While a crowdsourcing tool can be very effective in spreading the word about poor performing suppliers, like the contractor referenced earlier, it is equally effective in sharing stories of successful supplier partnerships. As the COVID-19 crisis struck, procurement professionals across the country desperately searched for suppliers who could provide them with hard-to-find personal protective equipment. Thanks to the power of crowdsourcing tools like Procurated, procurement professionals were able to tell each other about companies that really came through for them, furnishing them with elusive products at reasonable prices, ultimately saving the lives of the medical professionals on the front lines of the crisis. This interstate collaboration will remain vital as our nation continues to battle the coronavirus crisis.
And as our thoughts turn from coronavirus response to the national discussion on inclusion as Americans protested the death of George Floyd, the power of crowdsourcing tools will again manifest itself. Governments across the country will redouble efforts to make the contracting process more inclusive and will try to expand opportunities for minority owned firms. The task of turning that goal into results will fall to procurement officers at the state and local level. On the Procurated platform, purchasers can find minority owned businesses in their communities and solicit them to perform work for their governments.
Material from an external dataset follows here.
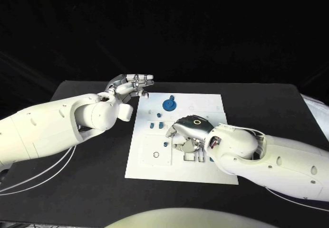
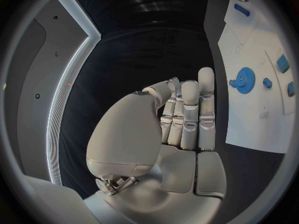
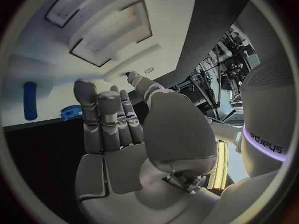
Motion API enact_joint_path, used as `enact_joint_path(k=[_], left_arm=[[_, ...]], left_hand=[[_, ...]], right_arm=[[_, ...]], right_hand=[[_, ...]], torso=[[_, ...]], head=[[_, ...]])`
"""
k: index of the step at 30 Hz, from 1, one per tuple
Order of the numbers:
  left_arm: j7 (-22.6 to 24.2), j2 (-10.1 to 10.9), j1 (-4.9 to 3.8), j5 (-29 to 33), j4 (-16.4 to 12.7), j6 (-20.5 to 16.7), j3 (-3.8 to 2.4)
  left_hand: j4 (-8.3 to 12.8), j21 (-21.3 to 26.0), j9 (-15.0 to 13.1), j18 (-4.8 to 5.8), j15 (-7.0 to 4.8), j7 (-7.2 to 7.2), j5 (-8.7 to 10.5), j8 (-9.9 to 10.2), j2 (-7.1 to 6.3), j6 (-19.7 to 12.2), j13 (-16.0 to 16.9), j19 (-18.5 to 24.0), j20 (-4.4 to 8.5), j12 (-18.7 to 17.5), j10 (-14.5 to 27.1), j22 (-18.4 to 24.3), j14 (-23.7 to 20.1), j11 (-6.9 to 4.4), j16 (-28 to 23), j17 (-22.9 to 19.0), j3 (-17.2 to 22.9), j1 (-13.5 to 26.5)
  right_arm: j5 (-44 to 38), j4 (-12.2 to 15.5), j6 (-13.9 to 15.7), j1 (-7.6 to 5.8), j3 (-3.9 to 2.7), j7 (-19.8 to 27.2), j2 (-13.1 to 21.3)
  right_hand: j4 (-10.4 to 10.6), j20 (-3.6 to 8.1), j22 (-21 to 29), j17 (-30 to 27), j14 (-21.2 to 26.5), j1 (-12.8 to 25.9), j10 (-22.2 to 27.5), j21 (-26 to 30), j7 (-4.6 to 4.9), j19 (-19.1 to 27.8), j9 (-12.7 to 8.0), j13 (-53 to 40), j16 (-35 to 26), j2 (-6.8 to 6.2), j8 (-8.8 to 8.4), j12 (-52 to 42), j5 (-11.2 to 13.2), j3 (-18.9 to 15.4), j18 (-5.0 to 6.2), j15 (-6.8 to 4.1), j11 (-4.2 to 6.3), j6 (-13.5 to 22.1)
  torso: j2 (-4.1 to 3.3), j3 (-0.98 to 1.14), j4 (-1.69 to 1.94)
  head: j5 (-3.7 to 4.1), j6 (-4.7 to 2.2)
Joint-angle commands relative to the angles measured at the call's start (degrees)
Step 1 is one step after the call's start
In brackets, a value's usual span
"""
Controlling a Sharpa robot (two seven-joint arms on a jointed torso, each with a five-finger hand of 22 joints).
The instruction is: Assemble the parts on the task board
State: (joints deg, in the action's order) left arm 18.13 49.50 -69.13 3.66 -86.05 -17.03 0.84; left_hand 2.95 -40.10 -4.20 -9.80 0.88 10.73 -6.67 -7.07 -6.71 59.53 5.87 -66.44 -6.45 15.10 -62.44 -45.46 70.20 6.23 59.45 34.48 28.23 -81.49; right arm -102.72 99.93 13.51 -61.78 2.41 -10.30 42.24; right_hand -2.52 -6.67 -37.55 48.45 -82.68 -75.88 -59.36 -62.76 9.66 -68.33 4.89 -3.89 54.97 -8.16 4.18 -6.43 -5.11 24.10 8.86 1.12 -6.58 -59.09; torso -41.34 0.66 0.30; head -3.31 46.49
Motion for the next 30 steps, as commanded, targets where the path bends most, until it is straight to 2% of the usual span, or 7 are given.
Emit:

And as they look at contracting with these firms, they can read the positive reviews written by their fellow procurement directors.
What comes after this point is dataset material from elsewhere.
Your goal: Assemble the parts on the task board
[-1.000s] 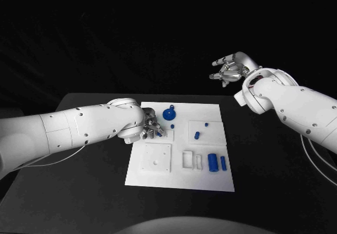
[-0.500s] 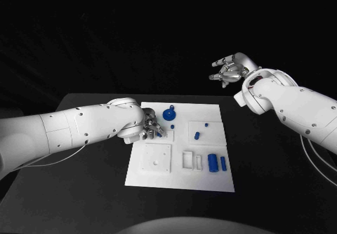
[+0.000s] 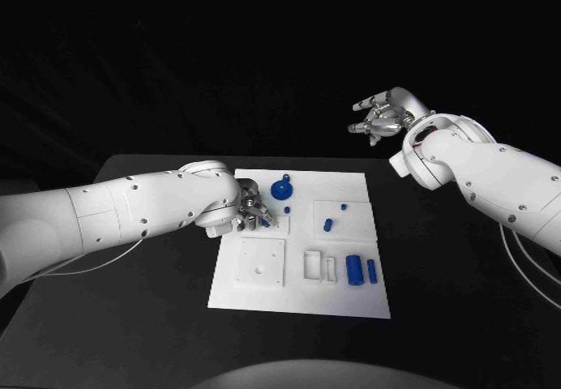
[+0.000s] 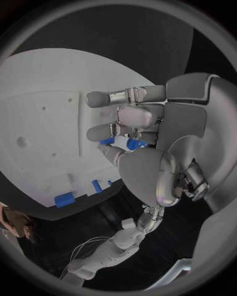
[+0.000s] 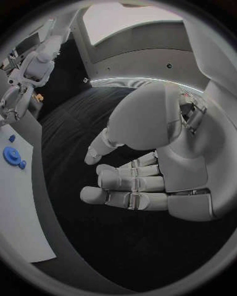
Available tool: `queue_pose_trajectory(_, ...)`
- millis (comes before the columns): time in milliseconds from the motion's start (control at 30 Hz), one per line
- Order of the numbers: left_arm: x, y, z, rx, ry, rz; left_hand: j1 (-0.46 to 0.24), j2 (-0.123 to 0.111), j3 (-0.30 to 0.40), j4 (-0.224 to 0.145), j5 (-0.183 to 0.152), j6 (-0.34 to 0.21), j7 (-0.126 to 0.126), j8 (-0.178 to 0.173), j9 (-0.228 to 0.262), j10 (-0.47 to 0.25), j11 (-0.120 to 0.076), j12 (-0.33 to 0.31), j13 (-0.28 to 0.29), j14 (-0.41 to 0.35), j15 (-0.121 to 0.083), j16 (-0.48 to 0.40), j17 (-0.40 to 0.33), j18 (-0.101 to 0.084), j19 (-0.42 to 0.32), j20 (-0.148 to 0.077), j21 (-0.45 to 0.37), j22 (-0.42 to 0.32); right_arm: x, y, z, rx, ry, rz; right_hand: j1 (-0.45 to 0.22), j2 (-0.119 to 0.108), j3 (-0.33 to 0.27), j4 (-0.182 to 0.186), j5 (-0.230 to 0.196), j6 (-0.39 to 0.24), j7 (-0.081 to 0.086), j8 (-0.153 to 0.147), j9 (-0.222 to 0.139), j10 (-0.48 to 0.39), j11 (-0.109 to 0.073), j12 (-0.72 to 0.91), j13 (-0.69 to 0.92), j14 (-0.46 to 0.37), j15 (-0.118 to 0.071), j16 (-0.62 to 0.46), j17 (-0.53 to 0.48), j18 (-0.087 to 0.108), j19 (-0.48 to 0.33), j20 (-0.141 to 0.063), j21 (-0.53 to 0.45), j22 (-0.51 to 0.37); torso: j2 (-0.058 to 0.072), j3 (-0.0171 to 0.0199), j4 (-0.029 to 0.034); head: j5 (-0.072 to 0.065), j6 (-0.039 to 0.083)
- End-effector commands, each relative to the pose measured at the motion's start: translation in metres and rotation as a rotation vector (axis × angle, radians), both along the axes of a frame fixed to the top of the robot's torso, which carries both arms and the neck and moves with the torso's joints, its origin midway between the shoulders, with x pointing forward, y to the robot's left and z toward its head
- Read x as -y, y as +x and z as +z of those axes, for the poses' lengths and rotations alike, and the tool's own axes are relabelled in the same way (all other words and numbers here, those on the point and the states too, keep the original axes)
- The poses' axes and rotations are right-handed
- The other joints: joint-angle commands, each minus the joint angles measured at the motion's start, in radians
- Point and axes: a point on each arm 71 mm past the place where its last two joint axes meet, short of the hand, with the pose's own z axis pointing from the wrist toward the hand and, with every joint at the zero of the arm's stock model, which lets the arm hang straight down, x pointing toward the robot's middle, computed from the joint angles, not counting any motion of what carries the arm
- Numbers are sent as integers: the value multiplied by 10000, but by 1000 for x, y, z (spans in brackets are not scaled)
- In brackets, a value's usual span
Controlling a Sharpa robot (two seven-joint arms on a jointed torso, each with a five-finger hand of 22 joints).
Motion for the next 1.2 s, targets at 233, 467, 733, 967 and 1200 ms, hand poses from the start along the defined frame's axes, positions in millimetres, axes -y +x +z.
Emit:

The power of this performance data doesn’t stop when a new contract is signed. Crowdsourced performance feedback enables government procurement leaders to have data-driven performance conversations with their existing suppliers. Many procurement teams struggle with vendor performance management because they don’t have the tools, technology, or time to facilitate those conversations in a meaningful way. The Procurated platform empowers contract managers to hold vendors accountable and work together to elevate performance.
Government procurement is often labeled, unfairly in my opinion, as being a laggard when it comes to adopting new technology. But by embracing the cutting edge, crowd-sourcing technology used by consumers, it is revolutionizing the way it evaluates vendor past performance. In so doing, we are radically improving the quality of suppliers we are selecting and the service they provide to our citizens.
David Yarkin is the former Chief Procurement Officer of the Commonwealth of Pennsylvania and a nationally recognized expert on procurement innovation in the public sector. David is the CEO of Procurated, a supplier ratings and review platform for government and the President of Government Sourcing Solutions, a supply chain consulting firm that has worked with 34 states and many large municipalities since its founding 15 years ago.